[The Wrong Box by Robert Louis Stevenson and Lloyd Osbourne]@TWC D-Link book
The Wrong Box

CHAPTER XIII
7/23

To visit the city might be indispensable; but what was he to do when he was there?
He had no right to sign in his own name; and, with all the will in the world, he seemed to lack the art of signing with his uncle's.

Under these circumstances, Morris could do nothing to procrastinate the crash; and, when it came, when prying eyes began to be applied to every joint of his behaviour, two questions could not fail to be addressed, sooner or later, to a speechless and perspiring insolvent.
Where is Mr Joseph Finsbury?
and how about your visit to the bank?
Questions, how easy to put!--ye gods, how impossible to answer! The man to whom they should be addressed went certainly to gaol, and--eh! what was this ?--possibly to the gallows.
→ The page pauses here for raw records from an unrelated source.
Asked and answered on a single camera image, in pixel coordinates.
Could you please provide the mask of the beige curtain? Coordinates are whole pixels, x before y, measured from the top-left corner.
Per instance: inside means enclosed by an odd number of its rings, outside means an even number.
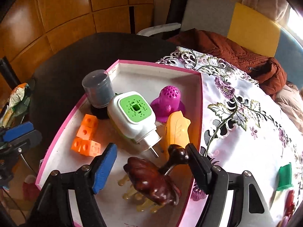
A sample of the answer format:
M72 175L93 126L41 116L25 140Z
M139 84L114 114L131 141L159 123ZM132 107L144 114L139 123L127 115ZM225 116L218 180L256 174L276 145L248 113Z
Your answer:
M287 25L291 8L287 0L242 0L241 3L283 27Z

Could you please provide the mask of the brown wooden massage comb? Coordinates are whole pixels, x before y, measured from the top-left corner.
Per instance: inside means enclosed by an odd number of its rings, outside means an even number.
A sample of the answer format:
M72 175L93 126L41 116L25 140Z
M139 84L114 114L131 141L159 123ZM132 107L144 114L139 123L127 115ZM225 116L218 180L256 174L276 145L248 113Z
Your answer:
M187 165L189 155L184 147L176 144L169 146L168 153L168 161L160 168L147 159L137 157L130 157L124 165L126 175L118 181L118 185L131 182L130 188L122 196L124 200L132 197L136 200L145 199L144 203L137 205L138 212L150 207L150 212L156 213L166 205L179 203L181 191L169 173L175 166Z

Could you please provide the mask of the white green plug-in device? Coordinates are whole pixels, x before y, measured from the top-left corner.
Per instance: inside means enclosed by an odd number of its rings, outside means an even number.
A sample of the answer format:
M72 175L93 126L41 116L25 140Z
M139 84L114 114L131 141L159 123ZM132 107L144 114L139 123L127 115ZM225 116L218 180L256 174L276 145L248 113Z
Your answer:
M156 115L146 99L136 91L115 95L107 106L113 126L138 153L151 151L162 139L157 133Z

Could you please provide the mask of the green plastic funnel piece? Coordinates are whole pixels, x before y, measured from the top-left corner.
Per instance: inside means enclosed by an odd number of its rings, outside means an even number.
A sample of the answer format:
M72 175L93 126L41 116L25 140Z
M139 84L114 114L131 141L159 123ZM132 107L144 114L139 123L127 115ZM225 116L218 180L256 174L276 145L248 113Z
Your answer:
M283 191L290 187L293 187L292 184L292 165L288 163L285 166L281 166L278 171L278 184L277 191Z

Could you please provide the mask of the orange white snack bag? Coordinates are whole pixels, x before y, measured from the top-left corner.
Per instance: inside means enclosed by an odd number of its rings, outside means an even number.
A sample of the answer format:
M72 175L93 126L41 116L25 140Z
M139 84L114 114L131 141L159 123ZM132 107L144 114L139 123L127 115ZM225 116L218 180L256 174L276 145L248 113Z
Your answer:
M15 87L8 102L1 109L1 127L8 128L14 120L27 112L31 101L31 89L28 83Z

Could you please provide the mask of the pinkish grey blanket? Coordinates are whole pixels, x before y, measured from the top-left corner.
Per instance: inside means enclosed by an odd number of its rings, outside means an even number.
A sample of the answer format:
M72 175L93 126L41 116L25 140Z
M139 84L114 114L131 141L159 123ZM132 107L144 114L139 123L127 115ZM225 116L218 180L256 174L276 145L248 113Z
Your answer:
M303 101L302 89L292 82L286 82L283 88L276 94L275 102L280 106L283 112L295 124L299 132L303 130Z

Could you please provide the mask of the magenta perforated suction toy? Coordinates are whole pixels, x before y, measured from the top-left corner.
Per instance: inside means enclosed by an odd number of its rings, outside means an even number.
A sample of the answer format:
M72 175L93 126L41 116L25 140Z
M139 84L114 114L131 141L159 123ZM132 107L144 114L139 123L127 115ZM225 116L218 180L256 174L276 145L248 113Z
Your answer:
M156 115L156 121L162 123L166 123L168 117L174 112L186 113L185 106L181 101L181 92L175 86L164 87L150 106Z

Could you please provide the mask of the rust brown quilted jacket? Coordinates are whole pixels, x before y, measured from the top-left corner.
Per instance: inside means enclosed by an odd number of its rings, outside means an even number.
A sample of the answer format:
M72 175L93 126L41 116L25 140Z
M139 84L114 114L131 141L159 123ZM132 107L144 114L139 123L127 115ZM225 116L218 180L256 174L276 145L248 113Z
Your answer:
M257 80L273 100L287 82L287 74L277 59L254 53L215 32L191 29L167 41L227 61Z

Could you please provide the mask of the orange yellow plastic case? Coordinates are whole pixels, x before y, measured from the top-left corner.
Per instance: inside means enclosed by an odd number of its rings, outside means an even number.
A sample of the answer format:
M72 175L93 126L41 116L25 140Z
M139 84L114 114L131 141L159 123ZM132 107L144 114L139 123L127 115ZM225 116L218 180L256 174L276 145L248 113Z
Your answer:
M163 150L165 158L169 158L168 149L171 144L183 148L190 143L188 127L191 121L183 116L182 111L173 112L167 119L164 130Z

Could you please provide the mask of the grey yellow blue sofa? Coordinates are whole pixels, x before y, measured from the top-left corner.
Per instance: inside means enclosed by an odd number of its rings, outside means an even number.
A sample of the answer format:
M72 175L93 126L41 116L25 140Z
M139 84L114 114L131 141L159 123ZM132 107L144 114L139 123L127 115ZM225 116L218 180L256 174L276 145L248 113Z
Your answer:
M288 81L302 88L302 45L263 14L231 0L187 0L181 31L215 32L261 55L276 58Z

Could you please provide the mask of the floral embroidered white tablecloth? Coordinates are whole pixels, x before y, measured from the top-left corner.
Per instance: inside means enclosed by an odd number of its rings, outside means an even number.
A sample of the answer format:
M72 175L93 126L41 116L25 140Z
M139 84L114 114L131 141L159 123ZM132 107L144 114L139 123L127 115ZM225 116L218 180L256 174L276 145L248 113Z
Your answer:
M302 135L258 81L227 61L183 47L161 64L199 72L202 76L202 147L227 172L250 171L275 224L284 214L287 190L274 192L276 176L292 167L296 207L302 202Z

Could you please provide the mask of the orange linking cubes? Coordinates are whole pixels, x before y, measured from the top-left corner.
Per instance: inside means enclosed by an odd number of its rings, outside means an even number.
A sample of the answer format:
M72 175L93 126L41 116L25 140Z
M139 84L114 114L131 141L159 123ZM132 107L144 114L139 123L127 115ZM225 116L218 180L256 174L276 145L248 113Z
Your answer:
M101 155L101 145L93 140L97 127L97 117L85 114L70 149L84 156Z

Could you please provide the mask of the black spool clear cover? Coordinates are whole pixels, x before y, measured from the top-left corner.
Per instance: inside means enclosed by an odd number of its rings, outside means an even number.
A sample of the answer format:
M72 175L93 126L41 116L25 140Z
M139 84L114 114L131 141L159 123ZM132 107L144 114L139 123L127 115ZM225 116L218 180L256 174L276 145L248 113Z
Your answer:
M90 102L90 110L98 119L108 119L107 106L115 96L106 70L95 70L82 80L82 86Z

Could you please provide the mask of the red metallic capsule case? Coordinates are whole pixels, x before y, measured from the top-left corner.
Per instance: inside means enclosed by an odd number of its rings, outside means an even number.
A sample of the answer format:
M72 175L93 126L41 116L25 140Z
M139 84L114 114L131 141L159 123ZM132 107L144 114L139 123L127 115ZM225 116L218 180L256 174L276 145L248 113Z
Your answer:
M288 217L290 219L293 216L295 210L295 203L294 203L294 190L288 191L286 202L284 205L284 217Z

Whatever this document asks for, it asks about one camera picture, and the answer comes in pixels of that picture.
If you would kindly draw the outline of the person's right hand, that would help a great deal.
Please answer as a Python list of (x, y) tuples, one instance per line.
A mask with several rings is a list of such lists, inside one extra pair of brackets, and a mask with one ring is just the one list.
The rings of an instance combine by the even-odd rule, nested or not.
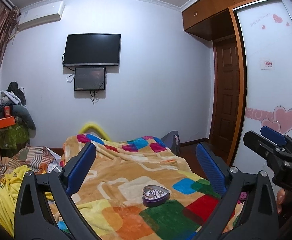
[(285, 200), (286, 200), (286, 191), (284, 189), (280, 189), (277, 192), (277, 201), (276, 201), (278, 214), (281, 213), (282, 204), (284, 204)]

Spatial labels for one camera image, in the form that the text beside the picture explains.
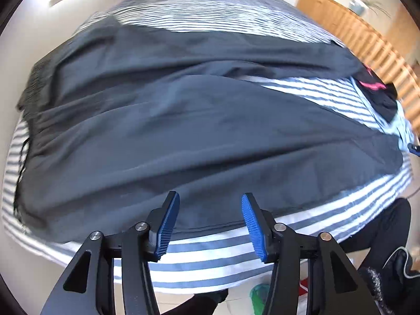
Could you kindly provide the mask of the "dark navy blue pants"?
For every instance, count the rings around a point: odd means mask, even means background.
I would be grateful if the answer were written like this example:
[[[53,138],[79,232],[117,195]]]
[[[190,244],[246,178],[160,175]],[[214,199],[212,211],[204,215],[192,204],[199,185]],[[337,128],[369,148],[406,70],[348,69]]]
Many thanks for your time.
[[[14,210],[38,237],[122,232],[181,197],[180,238],[243,225],[251,192],[275,216],[397,173],[399,140],[259,77],[348,78],[349,50],[108,17],[58,46],[51,102],[27,123]]]

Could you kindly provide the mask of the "light blue denim jeans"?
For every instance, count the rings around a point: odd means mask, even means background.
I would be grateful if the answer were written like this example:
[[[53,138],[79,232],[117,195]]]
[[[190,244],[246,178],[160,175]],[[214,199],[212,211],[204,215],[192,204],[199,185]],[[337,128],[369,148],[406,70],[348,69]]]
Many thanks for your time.
[[[413,144],[415,137],[409,121],[405,118],[403,107],[400,102],[397,102],[397,113],[394,115],[392,121],[388,123],[380,114],[378,114],[370,101],[364,96],[362,90],[357,87],[357,81],[351,77],[350,82],[354,87],[357,94],[360,96],[365,107],[369,110],[370,114],[374,117],[375,122],[379,126],[381,132],[385,134],[394,134],[399,137],[399,149],[401,151],[409,152],[409,144]]]

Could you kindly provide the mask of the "black jacket pink stripe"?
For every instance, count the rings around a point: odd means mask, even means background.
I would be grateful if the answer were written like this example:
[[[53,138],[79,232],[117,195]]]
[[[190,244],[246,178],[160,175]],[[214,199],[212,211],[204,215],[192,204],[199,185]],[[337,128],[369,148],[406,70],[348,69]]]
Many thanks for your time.
[[[359,90],[367,98],[374,111],[386,123],[391,123],[397,114],[397,90],[392,82],[384,83],[368,66],[352,76]]]

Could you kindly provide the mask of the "person's black trouser leg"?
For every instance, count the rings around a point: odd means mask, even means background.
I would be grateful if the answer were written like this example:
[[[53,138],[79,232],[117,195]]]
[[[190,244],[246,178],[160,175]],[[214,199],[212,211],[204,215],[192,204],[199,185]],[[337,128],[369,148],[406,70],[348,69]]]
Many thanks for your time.
[[[410,203],[398,198],[340,243],[345,253],[368,249],[357,271],[382,314],[419,313],[419,270],[406,247],[410,225]]]

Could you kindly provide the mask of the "green object on floor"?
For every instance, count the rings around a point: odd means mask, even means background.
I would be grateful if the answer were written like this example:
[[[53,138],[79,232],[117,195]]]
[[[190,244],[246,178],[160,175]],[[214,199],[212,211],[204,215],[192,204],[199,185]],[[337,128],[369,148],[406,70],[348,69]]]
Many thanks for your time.
[[[262,315],[268,299],[270,286],[268,284],[259,284],[253,287],[250,292],[250,299],[253,306],[254,315]]]

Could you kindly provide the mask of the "wooden door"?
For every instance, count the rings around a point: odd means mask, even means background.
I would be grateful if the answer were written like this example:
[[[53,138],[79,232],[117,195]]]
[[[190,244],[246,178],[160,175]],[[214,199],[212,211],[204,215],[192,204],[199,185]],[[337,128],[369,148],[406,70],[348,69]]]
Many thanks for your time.
[[[409,65],[419,63],[419,27],[403,4],[392,18],[385,38]]]

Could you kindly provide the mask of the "blue white striped bedspread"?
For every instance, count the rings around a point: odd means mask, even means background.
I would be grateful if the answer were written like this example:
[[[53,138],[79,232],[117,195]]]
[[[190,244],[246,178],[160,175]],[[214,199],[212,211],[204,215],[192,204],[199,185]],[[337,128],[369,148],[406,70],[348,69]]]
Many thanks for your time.
[[[343,241],[409,185],[401,110],[379,115],[371,73],[281,0],[127,0],[38,60],[6,161],[5,232],[66,265],[169,191],[181,210],[151,267],[160,292],[268,273],[241,215],[251,192],[302,234]]]

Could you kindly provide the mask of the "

Morris was trying to shave when this idea struck him, and he laid the razor down.

Here (in Michael's words) was the total disappearance of a valuable uncle; here was a time of inexplicable conduct on the part of a nephew who had been in bad blood with the old man any time these seven years; what a chance for a judicial blunder! 'But no,' thought Morris, 'they cannot, they dare not, make it murder.

Not that.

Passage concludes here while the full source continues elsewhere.